Swiggy share price in focus today: Swiggy, the popular food delivery and quick commerce platform, saw its shares surge 7.3% in intraday trade on Wednesday, June 4, touching a four-week high of ₹357 apiece, marking its biggest single-day gain in a month as sentiment turned positive after global brokerage firm Morgan Stanley initiated coverage on the stock with an ‘Overweight’ rating and a target price of ₹405 per share.
A key driver for the positive outlook is Swiggy’s improved execution in food delivery, where it has marginally regained market share over the last few quarter. While the overall food delivery market has slowed down, we think Swiggy can still deliver GOV growth at a 15.8% CAGR (FY25-28E), along with improving margins in the business.
In addition, Swiggy’s strategic investments in quick commerce are expected to unlock significant value. Morgan Stanley has revised the total addressable market (TAM) for QC upwards to USD 57 billion by 2030 (from USD 42 billion earlier), projecting Swiggy to maintain its 22% market share by F31E.

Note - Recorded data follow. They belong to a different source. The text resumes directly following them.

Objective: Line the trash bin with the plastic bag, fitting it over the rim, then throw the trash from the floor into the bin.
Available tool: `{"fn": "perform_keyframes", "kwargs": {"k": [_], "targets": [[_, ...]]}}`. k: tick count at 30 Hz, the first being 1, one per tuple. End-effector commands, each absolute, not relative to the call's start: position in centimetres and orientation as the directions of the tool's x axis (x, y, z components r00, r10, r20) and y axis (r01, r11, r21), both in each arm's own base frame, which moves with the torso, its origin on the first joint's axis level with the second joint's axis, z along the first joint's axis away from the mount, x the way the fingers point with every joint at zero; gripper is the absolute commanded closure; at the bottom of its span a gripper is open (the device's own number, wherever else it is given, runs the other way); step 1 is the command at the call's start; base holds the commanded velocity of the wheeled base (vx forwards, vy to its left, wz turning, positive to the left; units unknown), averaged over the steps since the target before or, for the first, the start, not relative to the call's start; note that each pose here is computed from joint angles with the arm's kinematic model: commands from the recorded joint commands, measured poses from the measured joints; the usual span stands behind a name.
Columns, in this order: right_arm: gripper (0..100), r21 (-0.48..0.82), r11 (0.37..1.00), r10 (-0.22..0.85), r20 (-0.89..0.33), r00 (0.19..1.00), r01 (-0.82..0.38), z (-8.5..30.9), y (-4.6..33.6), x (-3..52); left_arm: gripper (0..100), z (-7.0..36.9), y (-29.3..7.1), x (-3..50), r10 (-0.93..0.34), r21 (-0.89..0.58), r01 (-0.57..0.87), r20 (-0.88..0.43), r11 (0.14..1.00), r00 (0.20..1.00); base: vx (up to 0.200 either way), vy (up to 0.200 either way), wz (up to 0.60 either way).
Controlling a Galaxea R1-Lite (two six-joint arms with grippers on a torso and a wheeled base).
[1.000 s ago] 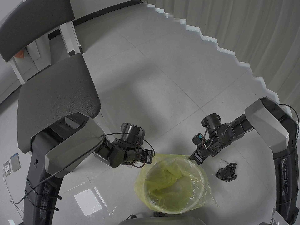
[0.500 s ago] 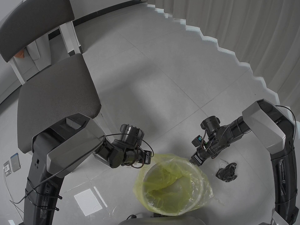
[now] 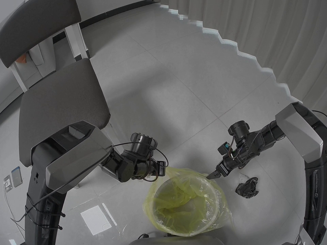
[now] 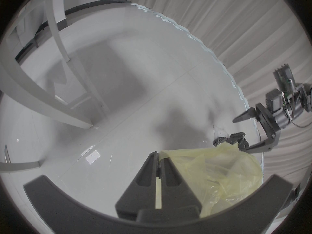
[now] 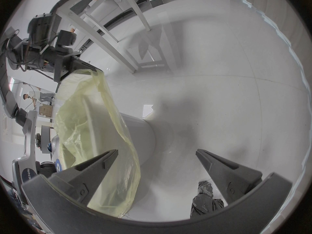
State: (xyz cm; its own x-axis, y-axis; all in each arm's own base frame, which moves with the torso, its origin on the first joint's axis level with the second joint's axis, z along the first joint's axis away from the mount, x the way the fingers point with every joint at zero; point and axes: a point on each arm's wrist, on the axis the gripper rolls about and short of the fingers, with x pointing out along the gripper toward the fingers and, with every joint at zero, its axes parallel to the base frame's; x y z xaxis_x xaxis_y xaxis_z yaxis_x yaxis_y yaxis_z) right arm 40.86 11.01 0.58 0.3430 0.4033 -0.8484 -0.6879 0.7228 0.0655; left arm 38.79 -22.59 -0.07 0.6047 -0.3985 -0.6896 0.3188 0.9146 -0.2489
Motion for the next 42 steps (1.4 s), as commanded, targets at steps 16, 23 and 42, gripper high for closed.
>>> {"fn": "perform_keyframes", "kwargs": {"k": [16, 23, 42], "targets": [[0, 0.058, 0.726, 0.404, -0.843, 0.355, -0.686, 1.9, 10.5, 40.2, 0, -1.2, -22.2, 38.9, -0.361, -0.258, 0.255, -0.716, 0.932, 0.598, 0.0, 0.0, 0.0], [0, 0.055, 0.726, 0.405, -0.839, 0.363, -0.685, 2.3, 10.5, 40.2, 0, 0.7, -20.2, 38.6, -0.328, -0.241, 0.222, -0.707, 0.945, 0.627, 0.0, 0.0, 0.0], [0, 0.044, 0.769, 0.382, -0.831, 0.404, -0.638, 3.2, 7.9, 40.5, 0, 0.7, -16.6, 36.9, -0.222, -0.137, 0.183, -0.753, 0.974, 0.619, 0.0, 0.0, 0.0]]}}
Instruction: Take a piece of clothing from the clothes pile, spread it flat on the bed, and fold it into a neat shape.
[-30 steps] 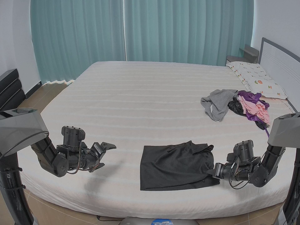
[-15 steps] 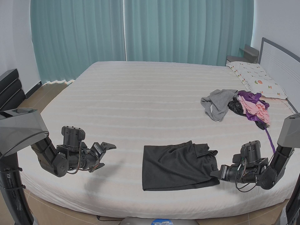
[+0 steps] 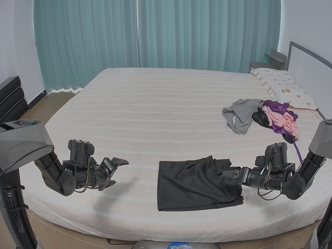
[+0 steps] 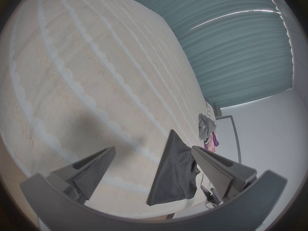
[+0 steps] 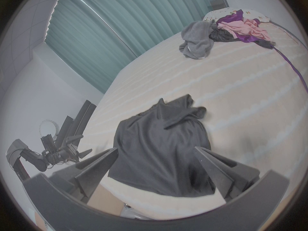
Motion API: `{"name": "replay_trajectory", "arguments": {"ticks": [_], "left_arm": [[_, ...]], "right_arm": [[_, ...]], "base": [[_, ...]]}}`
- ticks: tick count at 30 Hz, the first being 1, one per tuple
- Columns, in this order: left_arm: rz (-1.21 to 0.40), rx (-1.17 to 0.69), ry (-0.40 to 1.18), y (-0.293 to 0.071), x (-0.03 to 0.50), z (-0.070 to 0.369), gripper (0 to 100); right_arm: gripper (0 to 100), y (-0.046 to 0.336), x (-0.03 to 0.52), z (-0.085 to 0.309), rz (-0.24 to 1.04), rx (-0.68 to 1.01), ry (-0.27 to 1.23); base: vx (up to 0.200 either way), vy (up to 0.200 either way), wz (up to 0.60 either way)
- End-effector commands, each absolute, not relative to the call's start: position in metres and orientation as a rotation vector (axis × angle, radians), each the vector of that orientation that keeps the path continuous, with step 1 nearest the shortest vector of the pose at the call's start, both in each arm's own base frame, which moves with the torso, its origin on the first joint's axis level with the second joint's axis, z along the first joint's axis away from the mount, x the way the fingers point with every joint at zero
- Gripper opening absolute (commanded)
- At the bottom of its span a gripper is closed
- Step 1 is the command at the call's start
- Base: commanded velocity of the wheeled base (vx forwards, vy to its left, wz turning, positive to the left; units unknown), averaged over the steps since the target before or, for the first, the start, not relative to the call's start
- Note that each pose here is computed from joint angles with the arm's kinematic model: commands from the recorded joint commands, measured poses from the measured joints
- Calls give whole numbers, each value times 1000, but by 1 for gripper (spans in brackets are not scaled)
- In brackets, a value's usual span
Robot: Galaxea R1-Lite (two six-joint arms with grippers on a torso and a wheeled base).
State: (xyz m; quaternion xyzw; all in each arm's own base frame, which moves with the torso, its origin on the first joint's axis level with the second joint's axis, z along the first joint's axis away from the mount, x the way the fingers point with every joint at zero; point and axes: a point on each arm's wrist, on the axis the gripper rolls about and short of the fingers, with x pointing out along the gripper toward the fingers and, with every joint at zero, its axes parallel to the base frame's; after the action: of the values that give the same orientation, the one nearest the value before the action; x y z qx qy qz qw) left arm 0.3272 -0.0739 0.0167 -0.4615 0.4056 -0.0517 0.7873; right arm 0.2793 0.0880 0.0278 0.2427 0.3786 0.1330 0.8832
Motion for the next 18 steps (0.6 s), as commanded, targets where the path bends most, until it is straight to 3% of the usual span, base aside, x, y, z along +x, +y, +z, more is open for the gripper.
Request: {"name": "replay_trajectory", "arguments": {"ticks": [1, 13, 18], "left_arm": [[-111, -994, 872, -74, 328, 17, 100], [-111, -984, 879, -78, 327, 15, 100], [-112, -985, 879, -78, 327, 15, 100]], "right_arm": [[100, 107, 313, 17, 296, 504, 807], [100, 152, 333, -2, 365, 459, 944], [100, 161, 344, -5, 359, 463, 932]], "base": [[0, 0, 0], [0, 0, 0], [0, 0, 0]]}}
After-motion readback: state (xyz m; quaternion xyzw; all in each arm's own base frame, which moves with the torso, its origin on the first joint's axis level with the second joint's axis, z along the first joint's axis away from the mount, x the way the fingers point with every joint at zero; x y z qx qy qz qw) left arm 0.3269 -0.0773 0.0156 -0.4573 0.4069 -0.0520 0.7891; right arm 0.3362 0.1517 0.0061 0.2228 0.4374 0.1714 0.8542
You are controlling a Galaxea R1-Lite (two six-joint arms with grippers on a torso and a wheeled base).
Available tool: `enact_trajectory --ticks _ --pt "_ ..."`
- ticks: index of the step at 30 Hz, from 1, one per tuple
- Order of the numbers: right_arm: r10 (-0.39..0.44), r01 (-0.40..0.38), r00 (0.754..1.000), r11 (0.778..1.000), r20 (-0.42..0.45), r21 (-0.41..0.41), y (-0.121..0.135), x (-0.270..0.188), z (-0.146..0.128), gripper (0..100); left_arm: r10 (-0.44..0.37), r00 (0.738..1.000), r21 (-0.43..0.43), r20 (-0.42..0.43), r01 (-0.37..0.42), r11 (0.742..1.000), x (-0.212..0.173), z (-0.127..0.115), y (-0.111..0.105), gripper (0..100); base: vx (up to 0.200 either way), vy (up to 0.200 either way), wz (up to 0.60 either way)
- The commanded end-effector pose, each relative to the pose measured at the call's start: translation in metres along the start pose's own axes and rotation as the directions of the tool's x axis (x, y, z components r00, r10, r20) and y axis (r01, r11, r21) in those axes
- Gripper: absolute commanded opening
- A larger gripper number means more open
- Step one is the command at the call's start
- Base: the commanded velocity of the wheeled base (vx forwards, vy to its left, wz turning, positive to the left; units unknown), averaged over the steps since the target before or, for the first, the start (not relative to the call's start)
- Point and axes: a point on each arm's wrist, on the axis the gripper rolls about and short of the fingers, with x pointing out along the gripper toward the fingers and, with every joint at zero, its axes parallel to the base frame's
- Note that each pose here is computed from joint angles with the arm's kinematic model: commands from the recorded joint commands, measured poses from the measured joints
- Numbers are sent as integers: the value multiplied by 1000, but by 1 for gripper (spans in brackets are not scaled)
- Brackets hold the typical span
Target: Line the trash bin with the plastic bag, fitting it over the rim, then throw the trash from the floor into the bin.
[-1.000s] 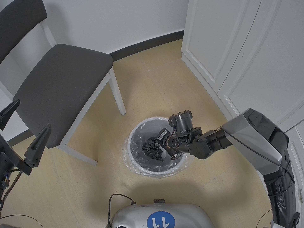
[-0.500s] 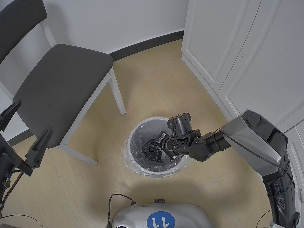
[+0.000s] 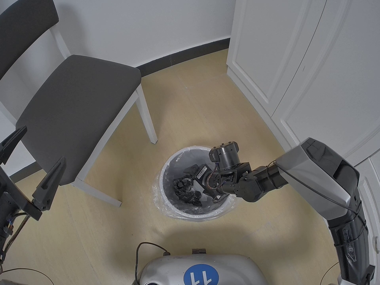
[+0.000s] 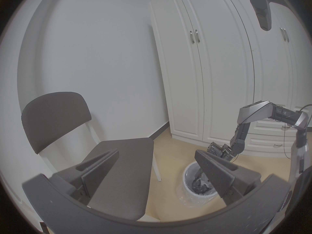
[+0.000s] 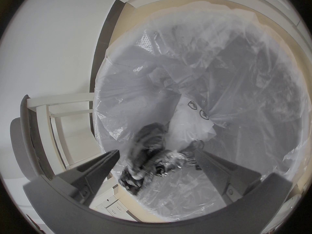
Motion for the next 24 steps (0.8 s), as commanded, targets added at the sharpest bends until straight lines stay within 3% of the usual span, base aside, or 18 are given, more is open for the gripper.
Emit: enact_trajectory --ticks 1,11,15,18,24 --pt "1 -1 1000 1000 0 0 0 0 0 100 1 1000 0 1 0 1000 0 0 0 100 0 0 0" --pt "14 -14 1000 1000 9 0 6 -5 3 100 2 1000 -1 5 -2 1000 -1 1 1 100 0 0 0" --pt "49 -49 999 999 19 -17 24 -32 6 100 4 1000 -2 8 -4 1000 -1 1 1 100 0 0 0" --pt "78 -77 997 996 22 -53 34 -45 5 100 6 1000 -3 14 -6 1000 -2 2 1 100 0 0 0" --pt "132 -123 991 972 33 -199 51 -88 4 100 6 1000 -3 14 -6 1000 -2 2 1 100 0 0 0"
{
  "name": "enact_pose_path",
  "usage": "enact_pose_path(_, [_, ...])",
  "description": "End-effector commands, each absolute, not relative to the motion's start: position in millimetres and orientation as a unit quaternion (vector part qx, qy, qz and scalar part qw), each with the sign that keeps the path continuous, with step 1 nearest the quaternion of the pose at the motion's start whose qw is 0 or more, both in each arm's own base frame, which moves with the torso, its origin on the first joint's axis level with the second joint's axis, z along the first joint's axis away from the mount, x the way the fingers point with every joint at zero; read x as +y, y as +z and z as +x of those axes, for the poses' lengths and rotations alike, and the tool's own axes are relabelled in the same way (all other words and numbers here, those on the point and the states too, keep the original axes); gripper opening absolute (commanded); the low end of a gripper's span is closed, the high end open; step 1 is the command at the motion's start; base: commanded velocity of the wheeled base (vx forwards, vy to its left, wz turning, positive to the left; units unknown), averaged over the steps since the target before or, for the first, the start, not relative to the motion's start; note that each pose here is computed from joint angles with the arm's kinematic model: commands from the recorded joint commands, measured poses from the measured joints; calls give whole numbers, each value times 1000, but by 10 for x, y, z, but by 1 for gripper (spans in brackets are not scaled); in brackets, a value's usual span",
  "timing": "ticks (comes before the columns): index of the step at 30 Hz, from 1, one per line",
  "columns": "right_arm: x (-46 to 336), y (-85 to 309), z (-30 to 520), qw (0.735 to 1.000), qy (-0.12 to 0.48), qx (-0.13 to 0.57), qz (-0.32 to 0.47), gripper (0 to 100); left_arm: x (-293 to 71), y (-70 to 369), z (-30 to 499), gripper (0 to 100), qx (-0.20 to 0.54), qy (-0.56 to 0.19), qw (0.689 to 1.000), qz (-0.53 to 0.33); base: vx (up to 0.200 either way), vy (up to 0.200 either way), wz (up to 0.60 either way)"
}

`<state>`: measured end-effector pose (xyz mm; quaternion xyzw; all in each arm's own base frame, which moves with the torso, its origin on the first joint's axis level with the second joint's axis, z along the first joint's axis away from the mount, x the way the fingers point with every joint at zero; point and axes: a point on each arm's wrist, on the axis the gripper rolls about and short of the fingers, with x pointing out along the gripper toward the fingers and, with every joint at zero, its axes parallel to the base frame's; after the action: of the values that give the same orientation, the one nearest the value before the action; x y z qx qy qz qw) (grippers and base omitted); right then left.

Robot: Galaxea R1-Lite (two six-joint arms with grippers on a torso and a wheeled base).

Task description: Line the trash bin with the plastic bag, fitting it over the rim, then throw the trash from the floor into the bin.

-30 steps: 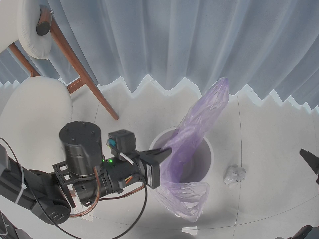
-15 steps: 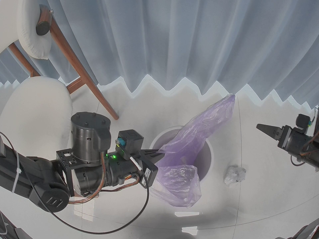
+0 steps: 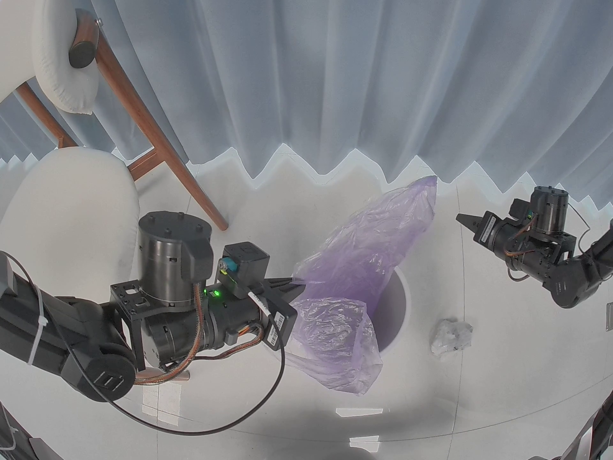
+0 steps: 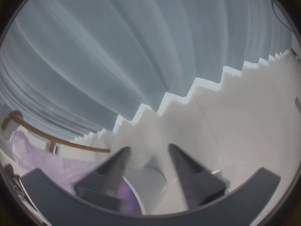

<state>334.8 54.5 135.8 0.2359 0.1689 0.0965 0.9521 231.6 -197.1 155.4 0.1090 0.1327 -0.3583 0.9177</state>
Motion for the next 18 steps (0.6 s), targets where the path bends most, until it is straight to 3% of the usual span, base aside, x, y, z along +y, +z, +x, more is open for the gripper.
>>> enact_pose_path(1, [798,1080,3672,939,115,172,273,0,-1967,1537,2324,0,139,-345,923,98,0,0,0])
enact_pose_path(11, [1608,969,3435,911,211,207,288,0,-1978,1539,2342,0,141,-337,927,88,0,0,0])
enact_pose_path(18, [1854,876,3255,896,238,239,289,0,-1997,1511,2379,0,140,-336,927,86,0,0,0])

The brokerage anticipates contribution margin breakeven for the QC business by 1HFY27 and adjusted EBITDA breakeven by 2HFY29, despite forecasting over USD 1.2 billion in cumulative losses during the investment phase.
Morgan Stanley also highlights that while the market appears to be pricing in Swiggy’s QC-related cash burn, it does not adequately value the upside potential from that business. The firm values Swiggy’s food delivery segment at ₹194 per share and estimates the QC segment could be worth ₹197 per share, suggesting a 22% upside from the stock’s Monday closing price.
The company’s balance sheet strength, driven by profits from food delivery and treasury income, is seen as adequate to fund QC expansion without immediate dilution risk.
Furthermore, Swiggy’s concerted efforts to improve operational efficiency, launch innovative services like 10-minute food delivery (Bolt), and make strategic senior-level hires add confidence to its turnaround story.
However, the report also outlines several key risks, including the threat of weaker execution, which could result in market share losses in both QC and food delivery. Swiggy’s QC segment, still in investment mode, faces high competitive intensity, which could push losses higher than expected and trigger further capital requirements.
Swiggy share price trend
After being under pressure for four consecutive months, the stock took a brief breather in May, ending the month with a marginal gain of 5%. In the current month so far, it is up by 7%.
Swiggy had an upward momentum for two months following its listing on November 13, debuting with a 7.7% premium at ₹420, above the issue price of ₹390 per share. However, it subsequently came under sustained selling pressure, which drove the stock down to an all-time low of ₹297 apiece.
At current levels, the stock is trading 16.7% below its issue price and 10.25% below its IPO price.
Disclaimer: The views and recommendations given in this article are those of individual analysts. These do not represent the views of Mint. We advise investors to check with certified experts before taking any investment decisions.